**Exercise directions:** Start to finish, print the data below exactly, without the images.

*** Opening Material shown ***

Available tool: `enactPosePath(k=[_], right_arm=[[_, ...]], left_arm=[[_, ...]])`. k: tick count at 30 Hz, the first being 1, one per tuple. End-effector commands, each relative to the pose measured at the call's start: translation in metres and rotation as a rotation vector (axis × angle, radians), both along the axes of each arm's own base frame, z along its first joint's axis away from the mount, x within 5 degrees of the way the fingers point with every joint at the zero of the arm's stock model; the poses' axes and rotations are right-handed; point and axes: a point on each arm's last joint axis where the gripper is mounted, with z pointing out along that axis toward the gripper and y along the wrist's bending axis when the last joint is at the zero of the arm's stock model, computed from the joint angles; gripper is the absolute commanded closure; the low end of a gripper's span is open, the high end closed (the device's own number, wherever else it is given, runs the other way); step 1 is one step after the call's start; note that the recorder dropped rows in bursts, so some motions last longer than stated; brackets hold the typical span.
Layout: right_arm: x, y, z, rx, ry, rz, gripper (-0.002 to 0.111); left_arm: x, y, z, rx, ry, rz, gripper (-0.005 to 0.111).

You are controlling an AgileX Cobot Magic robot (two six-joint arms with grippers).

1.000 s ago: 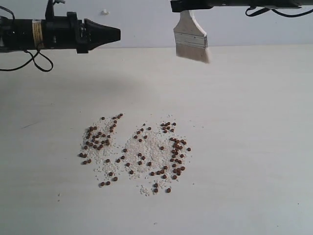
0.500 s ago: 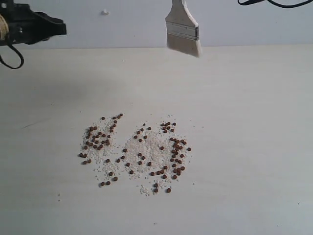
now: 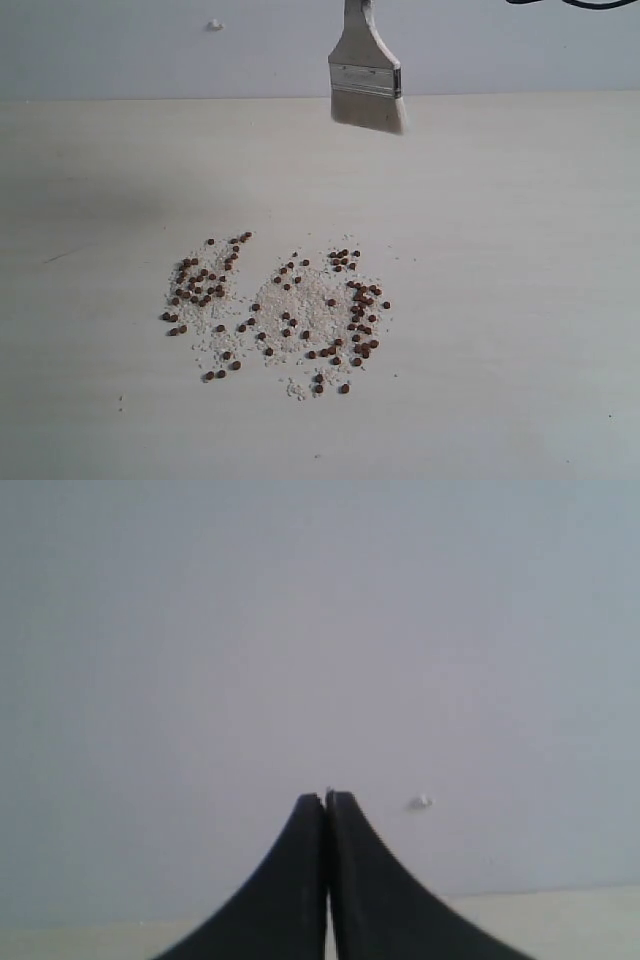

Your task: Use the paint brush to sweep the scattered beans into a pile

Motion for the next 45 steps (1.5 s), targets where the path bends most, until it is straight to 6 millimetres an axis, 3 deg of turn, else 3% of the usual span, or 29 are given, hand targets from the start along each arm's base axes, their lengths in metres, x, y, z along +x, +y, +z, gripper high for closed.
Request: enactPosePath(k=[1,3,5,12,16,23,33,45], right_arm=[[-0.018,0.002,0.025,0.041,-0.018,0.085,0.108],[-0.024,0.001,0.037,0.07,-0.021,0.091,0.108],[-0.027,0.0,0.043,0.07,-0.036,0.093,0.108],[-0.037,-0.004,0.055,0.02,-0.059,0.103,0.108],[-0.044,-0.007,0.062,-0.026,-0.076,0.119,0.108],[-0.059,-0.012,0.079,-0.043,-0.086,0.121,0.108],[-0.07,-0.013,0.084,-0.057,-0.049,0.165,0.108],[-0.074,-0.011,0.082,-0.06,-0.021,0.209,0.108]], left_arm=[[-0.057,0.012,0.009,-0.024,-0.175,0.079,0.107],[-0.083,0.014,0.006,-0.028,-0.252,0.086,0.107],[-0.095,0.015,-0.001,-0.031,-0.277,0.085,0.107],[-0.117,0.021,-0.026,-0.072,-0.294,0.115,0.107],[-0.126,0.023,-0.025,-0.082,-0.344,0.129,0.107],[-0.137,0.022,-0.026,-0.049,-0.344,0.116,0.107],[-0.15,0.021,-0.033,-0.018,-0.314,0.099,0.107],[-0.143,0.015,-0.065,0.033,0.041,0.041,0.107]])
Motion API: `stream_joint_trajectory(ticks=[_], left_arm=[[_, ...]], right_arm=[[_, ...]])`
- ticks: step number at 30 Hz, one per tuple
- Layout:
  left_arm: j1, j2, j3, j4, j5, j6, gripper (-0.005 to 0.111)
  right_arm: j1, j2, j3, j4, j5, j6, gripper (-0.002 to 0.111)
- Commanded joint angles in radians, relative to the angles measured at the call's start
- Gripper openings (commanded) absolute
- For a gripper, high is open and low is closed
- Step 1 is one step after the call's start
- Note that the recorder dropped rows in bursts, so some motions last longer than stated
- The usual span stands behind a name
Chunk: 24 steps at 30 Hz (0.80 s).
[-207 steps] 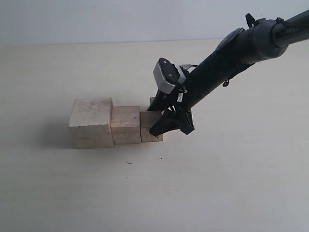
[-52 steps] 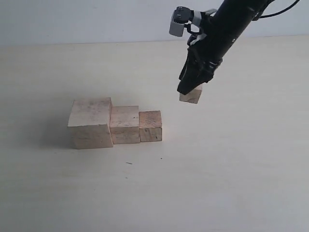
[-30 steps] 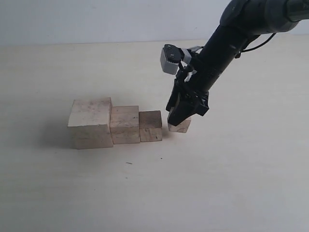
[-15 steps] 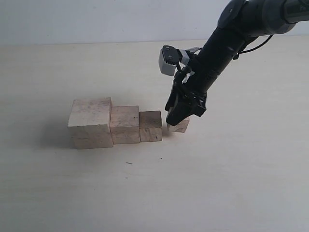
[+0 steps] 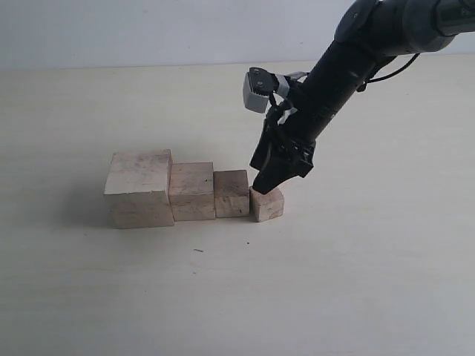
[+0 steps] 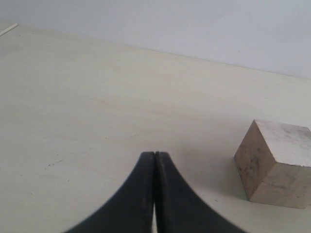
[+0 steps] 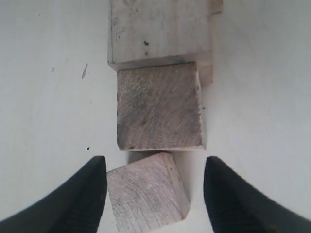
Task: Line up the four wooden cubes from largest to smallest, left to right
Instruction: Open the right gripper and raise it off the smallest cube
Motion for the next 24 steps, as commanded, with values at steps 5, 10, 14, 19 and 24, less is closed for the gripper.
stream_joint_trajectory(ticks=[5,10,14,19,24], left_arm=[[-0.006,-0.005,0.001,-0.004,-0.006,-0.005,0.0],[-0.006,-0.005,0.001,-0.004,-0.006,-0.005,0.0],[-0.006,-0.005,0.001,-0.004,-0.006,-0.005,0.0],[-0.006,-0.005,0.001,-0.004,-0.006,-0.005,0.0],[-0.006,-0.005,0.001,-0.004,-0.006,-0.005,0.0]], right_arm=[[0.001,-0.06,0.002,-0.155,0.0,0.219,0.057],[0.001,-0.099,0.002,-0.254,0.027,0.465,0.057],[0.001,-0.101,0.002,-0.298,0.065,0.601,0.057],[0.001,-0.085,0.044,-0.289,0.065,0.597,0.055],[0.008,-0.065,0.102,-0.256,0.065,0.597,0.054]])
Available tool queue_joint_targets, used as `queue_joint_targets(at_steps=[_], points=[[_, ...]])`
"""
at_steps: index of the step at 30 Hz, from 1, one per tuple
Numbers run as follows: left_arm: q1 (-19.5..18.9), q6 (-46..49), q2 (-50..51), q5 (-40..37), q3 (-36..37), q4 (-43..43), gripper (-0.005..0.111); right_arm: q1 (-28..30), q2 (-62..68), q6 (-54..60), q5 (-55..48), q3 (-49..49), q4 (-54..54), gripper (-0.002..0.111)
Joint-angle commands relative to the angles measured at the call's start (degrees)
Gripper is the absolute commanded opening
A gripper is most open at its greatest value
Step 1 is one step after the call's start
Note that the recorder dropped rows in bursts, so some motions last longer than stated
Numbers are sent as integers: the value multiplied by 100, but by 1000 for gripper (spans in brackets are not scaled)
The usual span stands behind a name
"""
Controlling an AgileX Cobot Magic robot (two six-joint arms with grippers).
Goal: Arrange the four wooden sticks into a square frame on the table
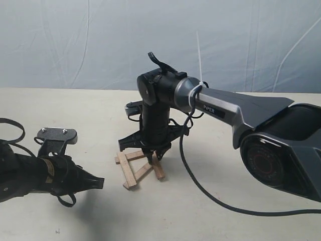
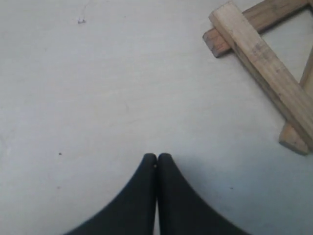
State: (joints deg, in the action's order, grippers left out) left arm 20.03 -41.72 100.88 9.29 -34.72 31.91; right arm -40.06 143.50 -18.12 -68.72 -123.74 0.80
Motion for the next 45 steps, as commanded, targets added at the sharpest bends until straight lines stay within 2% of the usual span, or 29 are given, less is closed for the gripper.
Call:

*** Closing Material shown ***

**Result of the exercise:**
Available tool: `enactPosePath(k=[_], right_arm=[[_, ...]], left_arm=[[_, ...]])`. k: tick count at 30 Hz, the first being 1, one per tuple. End-effector commands, each relative to the pose measured at the call's start: translation in metres and rotation as a rotation vector (axis × angle, radians), both along the axes of each arm's own base frame, z along its first joint's axis away from the mount, x within 5 degrees of the way the fingers point with every joint at the zero of the arm's stock model; the poses' axes and rotations are right-handed; point and axes: a point on each arm's last joint axis where the gripper is mounted, with z pointing out along that axis toward the gripper and y along the wrist's bending axis when the last joint is at the zero of the arm's stock model, computed from the joint angles; gripper is the absolute commanded closure; the low end of a gripper's span is open, the high end closed (the device's own number, wherever else it is given, runs the other way); step 1 is one step after the call's start; note that the recorder dropped rows in bursts, so some motions last longer than stated; brackets hold the typical span.
Layout: right_arm: x, y, z, rx, ry, rz, gripper (-0.002 to 0.111); left_arm: x, y, z, rx, ry, rz, gripper (-0.005 to 0.111).

You are controlling an AgileX Cobot Magic robot (two six-joint arms with grippers).

1.000 s ago: 
0.500 s ago: 
now: 

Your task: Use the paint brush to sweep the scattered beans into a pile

Motion for the next 45 steps (1.5 s), targets where the path bends most, until it is straight to 6 millimetres an axis, 3 deg of turn, else 3% of the usual span, or 29 are given, hand targets from the start along each arm's base axes, their lengths in metres, x, y, z along +x, +y, +z, gripper high for closed.
Request: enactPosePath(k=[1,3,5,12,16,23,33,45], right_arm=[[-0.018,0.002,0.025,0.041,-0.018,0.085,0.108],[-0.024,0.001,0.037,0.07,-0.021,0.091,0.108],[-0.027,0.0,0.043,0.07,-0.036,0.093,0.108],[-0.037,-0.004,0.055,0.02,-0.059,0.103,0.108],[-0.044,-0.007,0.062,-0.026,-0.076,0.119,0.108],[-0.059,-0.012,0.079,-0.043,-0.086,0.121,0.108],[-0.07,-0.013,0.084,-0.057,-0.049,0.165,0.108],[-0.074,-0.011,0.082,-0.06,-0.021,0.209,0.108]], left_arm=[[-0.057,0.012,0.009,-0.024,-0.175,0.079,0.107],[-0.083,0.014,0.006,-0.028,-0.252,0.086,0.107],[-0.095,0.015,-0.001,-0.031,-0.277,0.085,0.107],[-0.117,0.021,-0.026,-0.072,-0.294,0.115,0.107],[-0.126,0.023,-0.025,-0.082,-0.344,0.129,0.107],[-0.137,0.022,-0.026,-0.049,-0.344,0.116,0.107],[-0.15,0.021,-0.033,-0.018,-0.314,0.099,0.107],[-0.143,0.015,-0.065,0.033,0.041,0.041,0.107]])
Motion API: `stream_joint_trajectory(ticks=[_], left_arm=[[_, ...]], right_arm=[[_, ...]])`
- ticks: step number at 30 Hz, one per tuple
- Layout:
  left_arm: j1, j2, j3, j4, j5, j6, gripper (-0.005 to 0.111)
  right_arm: j1, j2, j3, j4, j5, j6, gripper (-0.002 to 0.111)
- Commanded joint angles in radians, relative to the angles measured at the call's start
- Gripper openings (commanded) absolute
- For a gripper, high is open and low is closed
- Step 1 is one step after the call's start
- Note that the recorder dropped rows in bursts, so some motions last longer than stated
- The usual span stands behind a name
Chunk: 24 steps at 30 Hz (0.80 s).
[-207 steps] 
[-52 steps] 
[-30 steps] 
[-15 steps] 
[+0 steps] 
[+0 steps] 
[+0 steps] 
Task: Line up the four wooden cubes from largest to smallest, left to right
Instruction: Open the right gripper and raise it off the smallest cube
Motion for the next 24 steps, as commanded, with values at steps 5, 10, 14, 19 and 24, less is closed for the gripper.
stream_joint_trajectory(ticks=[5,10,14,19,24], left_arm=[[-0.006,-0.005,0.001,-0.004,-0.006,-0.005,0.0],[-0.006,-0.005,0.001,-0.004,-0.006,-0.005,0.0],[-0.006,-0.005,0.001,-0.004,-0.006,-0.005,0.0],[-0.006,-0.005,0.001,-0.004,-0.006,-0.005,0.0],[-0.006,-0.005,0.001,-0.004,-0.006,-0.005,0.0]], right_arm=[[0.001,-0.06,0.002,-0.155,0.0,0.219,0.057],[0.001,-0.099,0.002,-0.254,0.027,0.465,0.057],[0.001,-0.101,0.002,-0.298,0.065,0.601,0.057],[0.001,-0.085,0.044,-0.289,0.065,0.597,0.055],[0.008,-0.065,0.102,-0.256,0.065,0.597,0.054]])
Available tool queue_joint_targets, used as `queue_joint_targets(at_steps=[_], points=[[_, ...]])`
"""
at_steps: index of the step at 30 Hz, from 1, one per tuple
Numbers run as follows: left_arm: q1 (-19.5..18.9), q6 (-46..49), q2 (-50..51), q5 (-40..37), q3 (-36..37), q4 (-43..43), gripper (-0.005..0.111); right_arm: q1 (-28..30), q2 (-62..68), q6 (-54..60), q5 (-55..48), q3 (-49..49), q4 (-54..54), gripper (-0.002..0.111)
Joint-angle commands relative to the angles measured at the call's start (degrees)
Gripper is the absolute commanded opening
A gripper is most open at its greatest value
Step 1 is one step after the call's start
Note that the recorder dropped rows in bursts, so some motions last longer than stated
Numbers are sent as integers: the value multiplied by 100, but by 1000 for gripper (spans in brackets are not scaled)
The usual span stands behind a name
"""
Controlling an AgileX Cobot Magic robot (two six-joint arms with grippers).
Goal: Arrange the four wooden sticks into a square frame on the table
State: (joints deg, in the action's order, grippers left out) left arm 20.03 -41.72 100.88 9.29 -34.72 31.91; right arm -40.06 143.50 -18.12 -68.72 -123.74 0.80
Motion for the next 45 steps, as commanded, targets added at the sharpest bends until straight lines stay within 2% of the usual span, or 29 are given, less is closed for the gripper.
Call:

This answer has now been given in full.